Answer Key and Explanations​

Answer Key β€” Question 1​

Answer: B

Explanation:

  • Policy inheritance in management groups flows top-down through the hierarchy. A policy applied to MG-Production is automatically inherited by all child groups (MG-FinanceUS, MG-FinanceBR) and by all subscriptions and resources contained within them.
  • Alternative A describes a behavior that doesn't exist: scope isolation doesn't work this way in management groups.
  • Alternative C confuses inheritance behavior with the concept of precedence. The absence of an own policy is not a condition for inheritance to occur.
  • Alternative D represents a common misconception: an Audit effect policy at a child level does not replace or block a Deny effect policy inherited from the parent. Effects don't cancel each other through hierarchy; the most restrictive effect prevails in the combined evaluation.

Answer Key β€” Question 2​

Answer: B

Explanation:

  • Moving subscriptions between management groups is a privileged operation that requires specific permissions: Microsoft.Management/managementGroups/write on the destination group and Microsoft.Management/managementGroups/subscriptions/write on the subscription. The Management Group Contributor role covers the group; the Owner role covers the subscription.
  • The Contributor role is a data plane role that does not include organizational structure management permissions like subscription movement.
  • Alternative A is false: the az account management-group subscription add command is syntactically correct and doesn't require a --source-group parameter.
  • Alternative C is false: movement operations via CLI are fully supported.
  • Alternative D is false: it's not necessary to remove before adding; the move operation is atomic from Azure's perspective when permissions are correct.

Answer Key β€” Question 3​

Answer: False

Explanation:

  • A subscription in Azure belongs to exactly one management group at a time.

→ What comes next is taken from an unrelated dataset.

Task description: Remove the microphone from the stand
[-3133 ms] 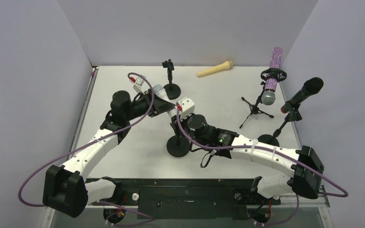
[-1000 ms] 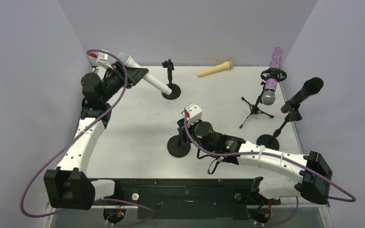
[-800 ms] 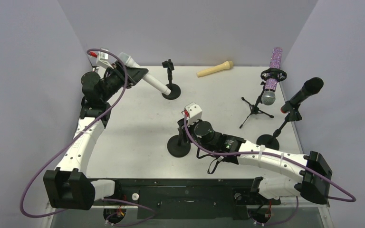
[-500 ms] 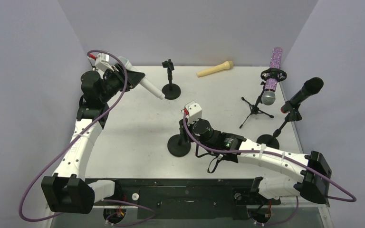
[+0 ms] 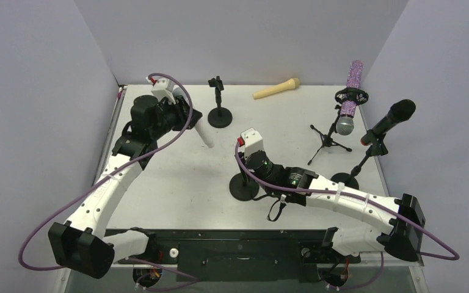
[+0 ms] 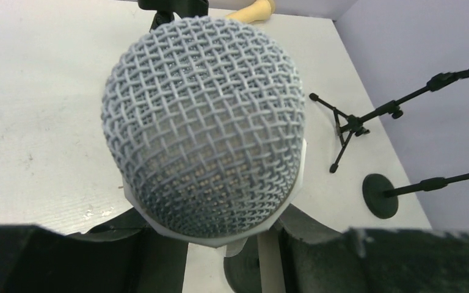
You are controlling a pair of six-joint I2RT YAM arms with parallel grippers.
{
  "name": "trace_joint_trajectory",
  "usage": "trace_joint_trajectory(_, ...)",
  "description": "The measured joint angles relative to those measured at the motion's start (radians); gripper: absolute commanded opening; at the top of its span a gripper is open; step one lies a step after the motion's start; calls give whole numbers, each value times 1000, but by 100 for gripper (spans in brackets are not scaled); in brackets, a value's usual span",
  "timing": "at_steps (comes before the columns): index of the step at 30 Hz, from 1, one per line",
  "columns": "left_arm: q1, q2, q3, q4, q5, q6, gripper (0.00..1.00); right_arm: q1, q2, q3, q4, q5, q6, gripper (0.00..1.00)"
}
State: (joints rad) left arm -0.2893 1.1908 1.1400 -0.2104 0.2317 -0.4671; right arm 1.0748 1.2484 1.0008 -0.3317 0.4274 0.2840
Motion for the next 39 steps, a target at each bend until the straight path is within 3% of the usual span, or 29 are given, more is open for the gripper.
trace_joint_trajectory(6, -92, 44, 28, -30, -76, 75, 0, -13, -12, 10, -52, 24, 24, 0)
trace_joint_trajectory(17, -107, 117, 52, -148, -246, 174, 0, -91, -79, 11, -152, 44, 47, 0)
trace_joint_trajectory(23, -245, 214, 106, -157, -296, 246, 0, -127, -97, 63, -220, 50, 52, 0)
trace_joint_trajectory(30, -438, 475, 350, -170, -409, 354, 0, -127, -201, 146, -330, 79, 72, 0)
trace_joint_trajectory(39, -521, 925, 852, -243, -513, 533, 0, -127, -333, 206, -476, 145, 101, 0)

There is no multiple or shared association between different management groups, even within the same tenant.
  • This behavior is intentional: the management groups hierarchy is a tree, not a graph. Each node (group or subscription) has a single parent, which ensures that policy and RBAC inheritance is deterministic and unambiguous.
  • The misconception represented by the statement confuses the freedom to move a subscription between groups with the possibility of it belonging to multiple groups simultaneously, which is never the case.

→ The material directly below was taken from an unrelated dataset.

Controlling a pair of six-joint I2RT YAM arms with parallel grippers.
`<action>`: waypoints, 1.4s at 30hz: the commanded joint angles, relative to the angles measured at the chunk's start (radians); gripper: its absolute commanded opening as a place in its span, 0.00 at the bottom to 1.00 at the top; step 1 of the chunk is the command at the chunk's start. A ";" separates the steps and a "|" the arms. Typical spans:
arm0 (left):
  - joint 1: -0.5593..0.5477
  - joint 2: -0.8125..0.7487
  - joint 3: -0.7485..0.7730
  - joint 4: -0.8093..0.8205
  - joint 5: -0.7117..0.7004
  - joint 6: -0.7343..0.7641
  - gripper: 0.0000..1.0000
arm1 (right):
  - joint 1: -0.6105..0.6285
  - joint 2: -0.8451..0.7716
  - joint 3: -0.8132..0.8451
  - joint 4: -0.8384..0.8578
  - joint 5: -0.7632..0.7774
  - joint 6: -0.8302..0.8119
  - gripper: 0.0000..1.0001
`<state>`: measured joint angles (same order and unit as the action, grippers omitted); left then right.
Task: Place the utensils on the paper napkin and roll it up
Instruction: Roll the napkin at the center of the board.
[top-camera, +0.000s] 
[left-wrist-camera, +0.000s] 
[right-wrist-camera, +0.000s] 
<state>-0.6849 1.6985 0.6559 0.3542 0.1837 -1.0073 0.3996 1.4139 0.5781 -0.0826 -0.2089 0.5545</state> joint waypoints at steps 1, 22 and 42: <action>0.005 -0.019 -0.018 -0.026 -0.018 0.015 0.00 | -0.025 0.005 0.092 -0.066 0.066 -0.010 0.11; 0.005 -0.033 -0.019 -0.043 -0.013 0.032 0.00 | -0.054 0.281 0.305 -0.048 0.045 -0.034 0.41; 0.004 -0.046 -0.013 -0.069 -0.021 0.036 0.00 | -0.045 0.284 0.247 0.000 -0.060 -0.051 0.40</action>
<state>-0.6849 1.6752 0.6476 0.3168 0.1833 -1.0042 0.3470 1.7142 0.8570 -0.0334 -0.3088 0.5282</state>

Answer Key β€” Question 4​

Answer: B

Explanation:

  • The main problem is operational and governance scalability: applying policies individually to 47 subscriptions creates a manual process that doesn't scale and is prone to inconsistencies. More importantly, new subscriptions added to the tenant in the future will not automatically inherit the restriction.
  • The concern about sandbox subscriptions is legitimate, but the correct solution is to organize these subscriptions in a separate management group (e.g., MG-Sandbox) and exclude them from the policy scope, not give up on centralized policy.
  • Alternative A ignores maintenance risks and the lack of automatic coverage for new subscriptions.
  • Alternative C is false: location policies can be applied at subscriptions, management groups, and resource group levels.
  • Alternative D is false: there is no technical limit preventing manual policy application to 47 subscriptions via portal or CLI.

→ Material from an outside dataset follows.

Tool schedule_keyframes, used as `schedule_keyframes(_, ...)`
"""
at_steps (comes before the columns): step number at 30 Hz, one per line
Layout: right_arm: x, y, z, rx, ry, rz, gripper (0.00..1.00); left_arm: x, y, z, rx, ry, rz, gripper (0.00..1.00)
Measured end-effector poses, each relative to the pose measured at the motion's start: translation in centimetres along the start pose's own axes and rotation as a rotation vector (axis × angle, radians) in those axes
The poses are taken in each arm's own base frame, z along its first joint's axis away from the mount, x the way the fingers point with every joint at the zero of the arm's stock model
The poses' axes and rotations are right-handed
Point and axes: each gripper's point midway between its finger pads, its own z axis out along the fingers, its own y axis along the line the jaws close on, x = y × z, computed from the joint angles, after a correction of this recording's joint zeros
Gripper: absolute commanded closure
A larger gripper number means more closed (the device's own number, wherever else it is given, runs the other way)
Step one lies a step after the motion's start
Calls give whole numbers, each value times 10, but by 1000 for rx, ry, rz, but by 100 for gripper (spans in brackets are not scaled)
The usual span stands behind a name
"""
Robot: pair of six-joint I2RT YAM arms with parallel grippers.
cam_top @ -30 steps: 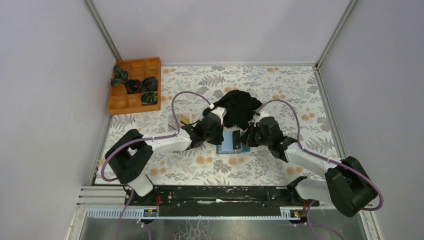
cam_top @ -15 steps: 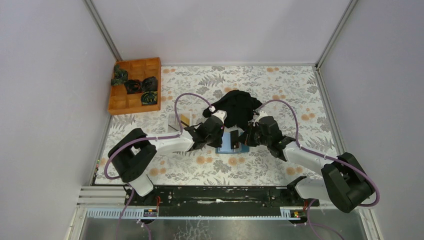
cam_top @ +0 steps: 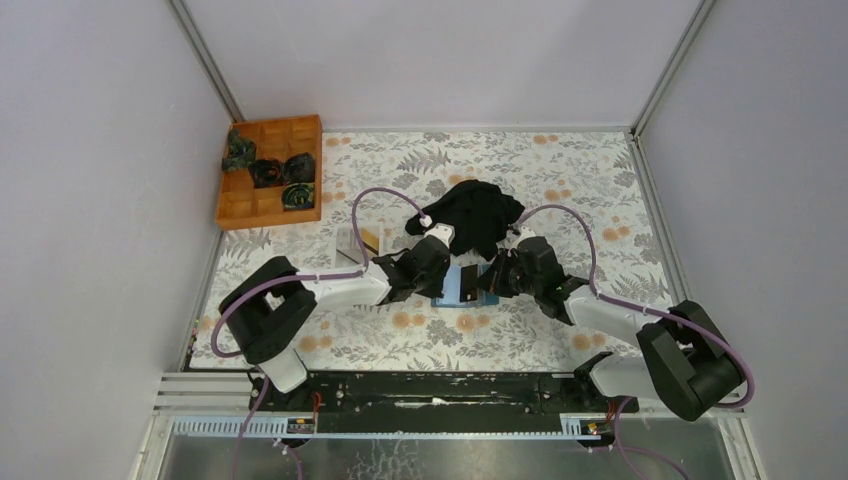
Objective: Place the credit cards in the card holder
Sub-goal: Insert the credit card into the card holder.
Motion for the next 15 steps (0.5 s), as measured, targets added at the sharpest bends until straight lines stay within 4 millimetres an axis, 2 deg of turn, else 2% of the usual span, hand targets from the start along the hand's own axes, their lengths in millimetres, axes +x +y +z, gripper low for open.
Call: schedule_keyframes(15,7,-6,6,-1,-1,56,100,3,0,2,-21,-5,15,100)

Answer Key β€” Question 5​

Answer: B

Explanation:

  • Azure supports up to 10,000 management groups per tenant, with a maximum depth of six levels below the Tenant Root Group (not counting the Root Group itself, nor the subscription level). This is a documented and fixed platform limit.
  • Alternative A is false: the Tenant Root Group cannot be deleted. It is automatically created by Azure and represents the absolute root of the tenant. Its existence is mandatory and permanent.
  • Alternative C is false: subscriptions of any type, including Free Trial, can be associated with management groups, as long as the user has the necessary permissions.
  • Alternative D is false: there is no limit of 100 subscriptions per management group. The actual limit is 10,000 management groups total per tenant, but the number of subscriptions per group is not limited in this fixed way.